◆ What this task involves
Below is a block of entries; repeat all of it exactly but omit the pictures.
┄┄┄┄┄┄┄┄┄┄┄┄┄┄┄┄┄┄┄┄
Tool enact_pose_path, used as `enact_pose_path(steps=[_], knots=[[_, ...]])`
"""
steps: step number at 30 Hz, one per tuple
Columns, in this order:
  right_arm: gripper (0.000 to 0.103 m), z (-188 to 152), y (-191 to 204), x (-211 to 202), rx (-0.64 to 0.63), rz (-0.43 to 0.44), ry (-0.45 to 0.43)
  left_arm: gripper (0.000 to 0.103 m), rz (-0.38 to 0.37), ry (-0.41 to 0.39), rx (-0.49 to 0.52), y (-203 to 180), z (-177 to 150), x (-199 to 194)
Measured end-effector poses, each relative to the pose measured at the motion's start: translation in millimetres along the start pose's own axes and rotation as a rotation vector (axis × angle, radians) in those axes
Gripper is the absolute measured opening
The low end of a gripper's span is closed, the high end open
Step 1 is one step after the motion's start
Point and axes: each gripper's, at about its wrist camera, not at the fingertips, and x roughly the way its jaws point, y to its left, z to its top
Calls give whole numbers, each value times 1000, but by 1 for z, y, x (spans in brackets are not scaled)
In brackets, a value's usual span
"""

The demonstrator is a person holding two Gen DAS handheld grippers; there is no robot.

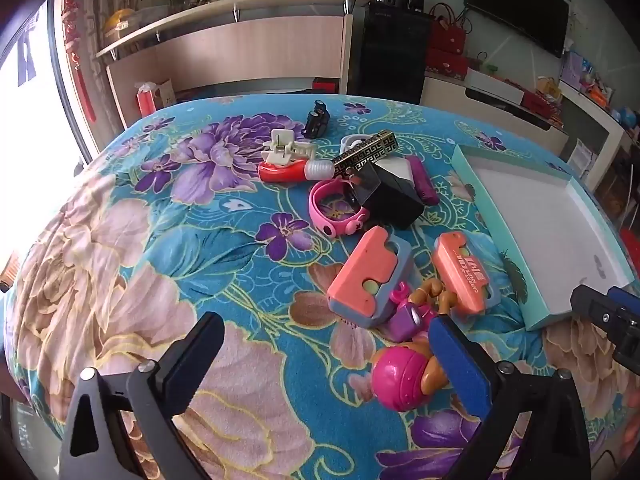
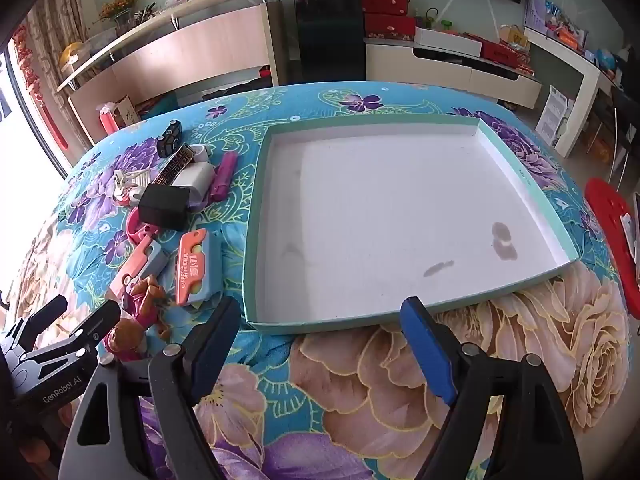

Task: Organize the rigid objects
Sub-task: 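Move both tools toward the pink doll and orange carrot knife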

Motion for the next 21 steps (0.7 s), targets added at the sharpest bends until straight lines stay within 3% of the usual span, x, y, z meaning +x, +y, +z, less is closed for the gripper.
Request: enact_pose_path(steps=[21], knots=[[83, 0, -1, 3, -2, -2, -1, 103, 76, -4, 40, -5, -3, -3]])
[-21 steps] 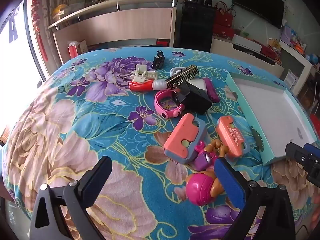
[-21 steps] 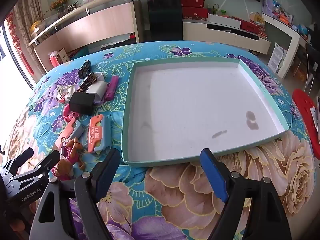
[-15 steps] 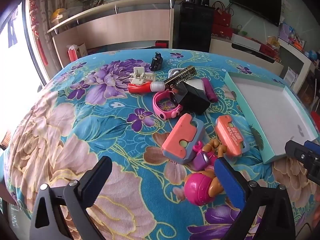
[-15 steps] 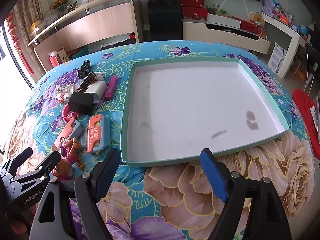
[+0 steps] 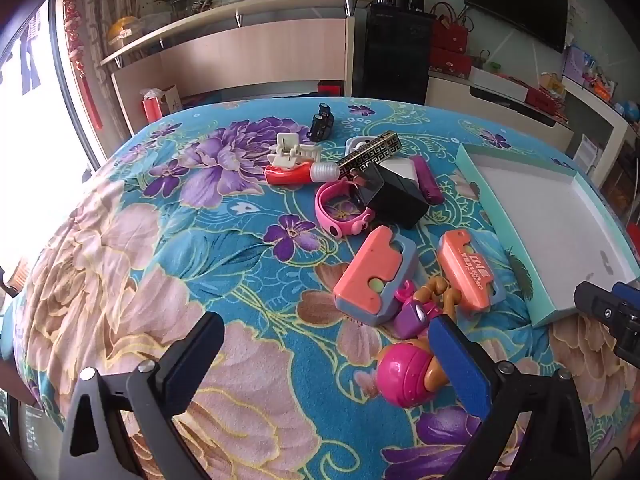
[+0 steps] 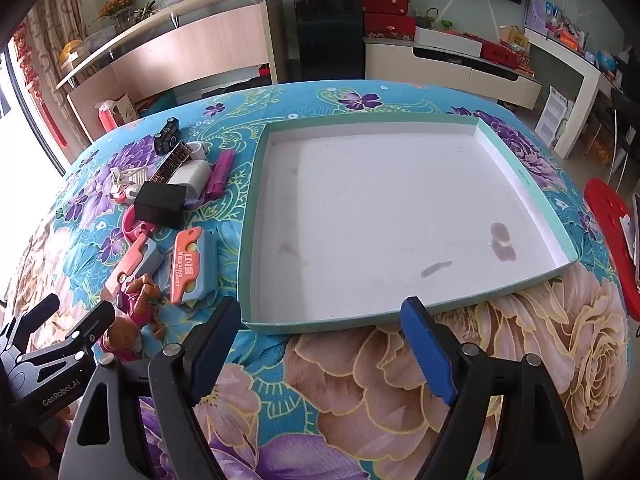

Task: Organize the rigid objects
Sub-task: 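Move both tools toward the pink doll and orange carrot knife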

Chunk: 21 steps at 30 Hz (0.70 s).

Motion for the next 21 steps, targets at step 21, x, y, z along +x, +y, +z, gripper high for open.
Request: enact_pose_path(steps=[21], knots=[[83, 0, -1, -3, -10, -21, -5, 103, -12, 0, -4, -1, -2, -1]])
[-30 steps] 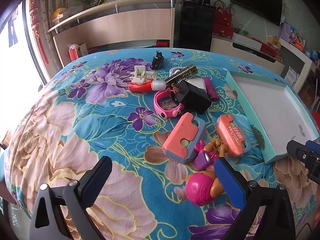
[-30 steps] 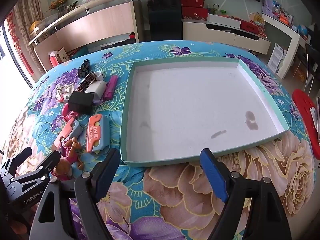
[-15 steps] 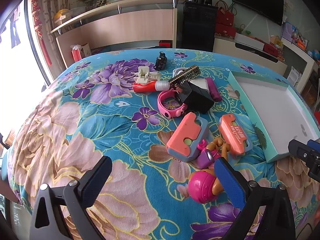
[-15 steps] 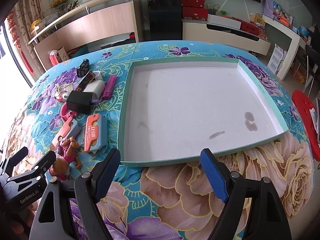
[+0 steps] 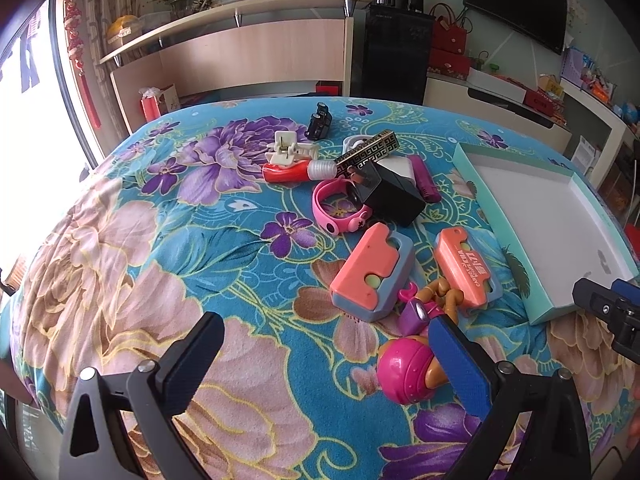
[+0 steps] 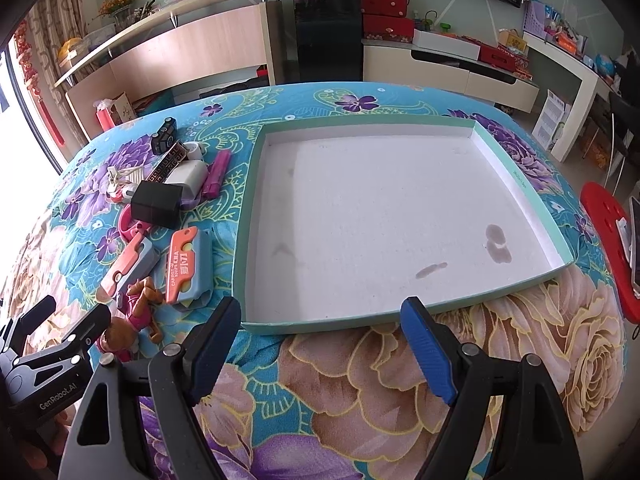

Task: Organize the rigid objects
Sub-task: 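Move both tools toward the pink doll and orange carrot knife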

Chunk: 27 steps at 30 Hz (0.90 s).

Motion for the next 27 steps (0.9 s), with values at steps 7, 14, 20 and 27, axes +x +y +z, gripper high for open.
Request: enact_pose_path(steps=[7, 14, 20, 27], knots=[[83, 0, 2, 2, -6, -2, 5, 103, -12, -4, -8, 1, 0, -2], [83, 0, 2, 2, -6, -5, 5, 103, -18, -17, -3, 0, 1, -6], [83, 0, 2, 1, -8, -6, 3, 103, -21, -22, -1, 0, 1, -9], [83, 1, 2, -1, -11, -9, 0, 103, -27, -22, 8, -2, 1, -10]])
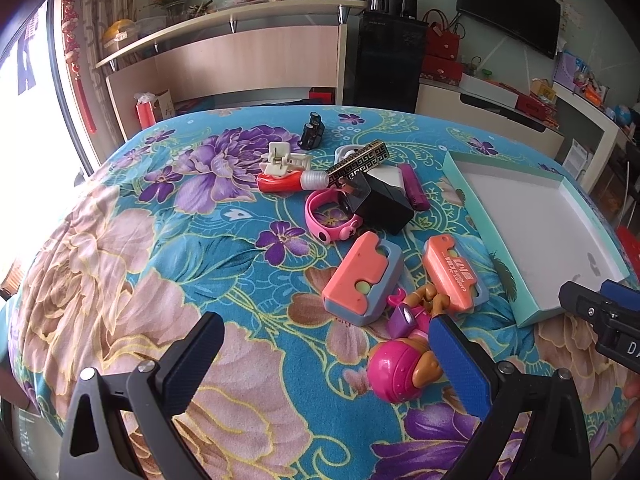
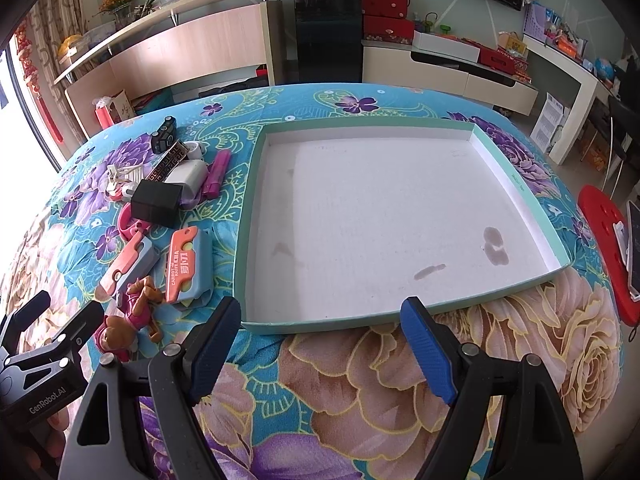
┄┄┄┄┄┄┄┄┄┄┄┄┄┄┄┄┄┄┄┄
◆ Exercise solution
Tool enact_pose_path, used as `enact_pose_path(steps=[_], knots=[[_, ...]])`
"""
steps: step number at 30 Hz, one per tuple
Columns, in this order:
  right_arm: gripper (0.000 to 0.103 m), z (-188 to 152), y (-191 to 204), x (-211 to 202), rx (-0.64 to 0.63), rz (-0.43 to 0.44), ry (-0.45 to 0.43)
  left_arm: gripper (0.000 to 0.103 m), rz (-0.38 to 0.37), ry (-0.41 to 0.39), rx (-0.49 to 0.52), y (-203 to 180), z (-177 to 150), x (-199 to 194)
Measured end-effector poses, each relative to the pose measured at the motion's start: translation in millimetres along the start pose's own axes and rotation as a rotation vector (axis × angle, radians) in those axes
Gripper is the absolute measured opening
The low end of a gripper's span is closed, the high end open
Step 1 is one step after the motion's start
Point and axes: each gripper's, at about its wrist camera, not at the fingertips, and x roughly the way its jaws point, y to its left, z to its top
Calls give whole numbers, each value times 1000, but by 1 for z, y, x (spans in brackets are not scaled)
In brackets, a value's usual span
"""

The demonstrator is a person holding two Gen DAS handheld grippers; there is no robot.


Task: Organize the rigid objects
Sub-task: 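Move both tools toward the pink doll and orange carrot knife
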
Motion for the next 21 steps (0.7 s), targets added at the sharpest bends until straight lines stay within 3% of the usual span, x, y, z meaning +x, +y, +z, less is closed for the gripper.
Request: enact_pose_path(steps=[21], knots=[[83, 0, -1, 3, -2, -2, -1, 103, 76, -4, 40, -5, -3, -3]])
[-21 steps] 
[-21 steps] 
[-15 steps] 
[-15 steps] 
[+0 steps] 
[+0 steps] 

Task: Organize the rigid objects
Sub-task: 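Move both tools toward the pink doll and orange carrot knife
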
Chunk: 21 steps at 30 Hz (0.70 s).

Motion for the next 21 steps, targets at step 21, x, y, z along +x, +y, +z, gripper high for open.
Request: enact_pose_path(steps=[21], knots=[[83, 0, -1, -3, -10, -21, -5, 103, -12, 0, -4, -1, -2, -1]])
[-30 steps] 
[-30 steps] 
[-15 steps] 
[-15 steps] 
[+0 steps] 
[+0 steps] 

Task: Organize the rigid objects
Sub-task: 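Move both tools toward the pink doll and orange carrot knife
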
Chunk: 27 steps at 30 Hz (0.90 s).

Motion for the next 27 steps (0.9 s), with values at steps 7, 14, 20 and 27, axes +x +y +z, gripper high for open.
Request: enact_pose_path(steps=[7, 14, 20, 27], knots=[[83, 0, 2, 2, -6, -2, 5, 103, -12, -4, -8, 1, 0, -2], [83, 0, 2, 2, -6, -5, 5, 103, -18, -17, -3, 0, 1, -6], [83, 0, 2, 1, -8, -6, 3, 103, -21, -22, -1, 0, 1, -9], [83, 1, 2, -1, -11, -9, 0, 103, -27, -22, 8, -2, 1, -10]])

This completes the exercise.